(Activity) For the records below, print the lines from the line with "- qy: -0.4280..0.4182" through the line with "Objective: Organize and" exactly as written; include both end lines and exclude the rest.

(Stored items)
::::::

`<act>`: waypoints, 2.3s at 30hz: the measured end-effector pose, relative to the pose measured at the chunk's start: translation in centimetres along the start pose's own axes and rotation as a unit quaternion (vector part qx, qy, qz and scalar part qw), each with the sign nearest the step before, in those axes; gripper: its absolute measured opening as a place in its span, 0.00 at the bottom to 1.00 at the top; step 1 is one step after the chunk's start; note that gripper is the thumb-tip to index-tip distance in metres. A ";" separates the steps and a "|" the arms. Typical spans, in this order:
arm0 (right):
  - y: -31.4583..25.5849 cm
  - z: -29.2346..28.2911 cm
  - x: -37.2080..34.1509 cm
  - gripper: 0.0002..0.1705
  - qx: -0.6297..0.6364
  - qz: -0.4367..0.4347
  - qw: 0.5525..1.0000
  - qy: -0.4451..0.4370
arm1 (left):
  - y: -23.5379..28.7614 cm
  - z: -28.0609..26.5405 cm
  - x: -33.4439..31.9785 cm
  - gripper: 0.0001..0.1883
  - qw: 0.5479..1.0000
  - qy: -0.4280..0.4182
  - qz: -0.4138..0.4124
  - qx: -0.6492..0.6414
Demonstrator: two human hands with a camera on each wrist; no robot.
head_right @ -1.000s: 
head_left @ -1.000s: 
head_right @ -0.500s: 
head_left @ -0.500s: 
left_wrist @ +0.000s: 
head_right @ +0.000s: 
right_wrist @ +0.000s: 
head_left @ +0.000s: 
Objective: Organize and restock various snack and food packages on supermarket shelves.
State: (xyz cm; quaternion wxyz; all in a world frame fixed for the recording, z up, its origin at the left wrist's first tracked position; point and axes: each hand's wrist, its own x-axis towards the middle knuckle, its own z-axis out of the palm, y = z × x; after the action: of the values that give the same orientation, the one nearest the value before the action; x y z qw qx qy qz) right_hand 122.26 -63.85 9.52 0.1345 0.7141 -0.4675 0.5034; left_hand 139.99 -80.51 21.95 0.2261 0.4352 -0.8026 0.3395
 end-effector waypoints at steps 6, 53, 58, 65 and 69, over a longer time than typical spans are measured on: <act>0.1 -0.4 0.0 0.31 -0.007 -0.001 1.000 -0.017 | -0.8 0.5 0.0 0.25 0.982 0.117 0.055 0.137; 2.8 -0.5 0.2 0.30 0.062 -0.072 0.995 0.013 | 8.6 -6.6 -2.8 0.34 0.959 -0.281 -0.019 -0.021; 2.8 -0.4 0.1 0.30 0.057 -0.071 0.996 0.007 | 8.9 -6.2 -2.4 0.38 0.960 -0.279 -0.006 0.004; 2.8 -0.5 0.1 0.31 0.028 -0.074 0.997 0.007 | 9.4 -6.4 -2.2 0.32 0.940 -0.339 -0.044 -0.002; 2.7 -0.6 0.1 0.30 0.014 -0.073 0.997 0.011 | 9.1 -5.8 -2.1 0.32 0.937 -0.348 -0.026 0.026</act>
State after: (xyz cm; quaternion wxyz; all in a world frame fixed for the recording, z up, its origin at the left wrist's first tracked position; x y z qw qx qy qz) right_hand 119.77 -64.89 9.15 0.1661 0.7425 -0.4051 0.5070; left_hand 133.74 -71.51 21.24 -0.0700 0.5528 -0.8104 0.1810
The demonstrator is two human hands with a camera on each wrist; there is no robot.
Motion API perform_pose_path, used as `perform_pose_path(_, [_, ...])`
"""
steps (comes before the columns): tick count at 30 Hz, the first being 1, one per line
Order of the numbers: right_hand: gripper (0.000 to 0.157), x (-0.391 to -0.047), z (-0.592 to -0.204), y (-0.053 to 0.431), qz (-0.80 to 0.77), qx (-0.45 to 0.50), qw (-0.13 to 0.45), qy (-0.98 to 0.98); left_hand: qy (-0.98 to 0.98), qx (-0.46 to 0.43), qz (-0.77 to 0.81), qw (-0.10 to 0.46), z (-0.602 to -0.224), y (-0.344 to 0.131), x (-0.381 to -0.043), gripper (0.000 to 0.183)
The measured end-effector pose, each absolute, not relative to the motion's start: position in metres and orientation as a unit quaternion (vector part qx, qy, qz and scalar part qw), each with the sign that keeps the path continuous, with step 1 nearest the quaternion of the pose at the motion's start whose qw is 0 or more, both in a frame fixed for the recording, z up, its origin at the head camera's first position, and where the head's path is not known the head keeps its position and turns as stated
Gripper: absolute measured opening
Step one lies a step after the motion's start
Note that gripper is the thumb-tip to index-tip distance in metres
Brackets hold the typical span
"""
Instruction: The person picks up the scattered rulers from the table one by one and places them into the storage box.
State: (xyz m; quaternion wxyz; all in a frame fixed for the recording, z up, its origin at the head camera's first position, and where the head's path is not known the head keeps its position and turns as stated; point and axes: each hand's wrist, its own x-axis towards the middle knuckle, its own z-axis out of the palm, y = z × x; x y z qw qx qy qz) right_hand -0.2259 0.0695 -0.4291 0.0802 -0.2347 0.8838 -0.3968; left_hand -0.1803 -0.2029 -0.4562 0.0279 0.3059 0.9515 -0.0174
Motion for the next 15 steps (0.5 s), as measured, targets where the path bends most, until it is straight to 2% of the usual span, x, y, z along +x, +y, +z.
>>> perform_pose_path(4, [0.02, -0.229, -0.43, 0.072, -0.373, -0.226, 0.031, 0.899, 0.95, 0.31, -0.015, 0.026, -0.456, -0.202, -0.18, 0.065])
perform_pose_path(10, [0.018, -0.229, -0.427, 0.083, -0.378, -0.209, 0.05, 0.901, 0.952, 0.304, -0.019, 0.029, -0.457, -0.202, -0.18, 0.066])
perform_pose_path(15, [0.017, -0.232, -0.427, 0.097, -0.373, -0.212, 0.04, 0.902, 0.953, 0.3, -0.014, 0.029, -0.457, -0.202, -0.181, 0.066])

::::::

(Solution)
  - qy: -0.4280..0.4182
  - qz: -0.4138..0.4124
  - qx: -0.6492..0.6414
Demonstrator: two human hands with a camera on each wrist; no robot.
head_right @ -1.000s: 
head_left @ -1.000s: 
head_right @ -0.500s: 
head_left @ -0.500s: 
left_wrist @ +0.000s: 
head_right @ +0.000s: 
right_wrist @ +0.000s: 
head_left @ +0.000s: 
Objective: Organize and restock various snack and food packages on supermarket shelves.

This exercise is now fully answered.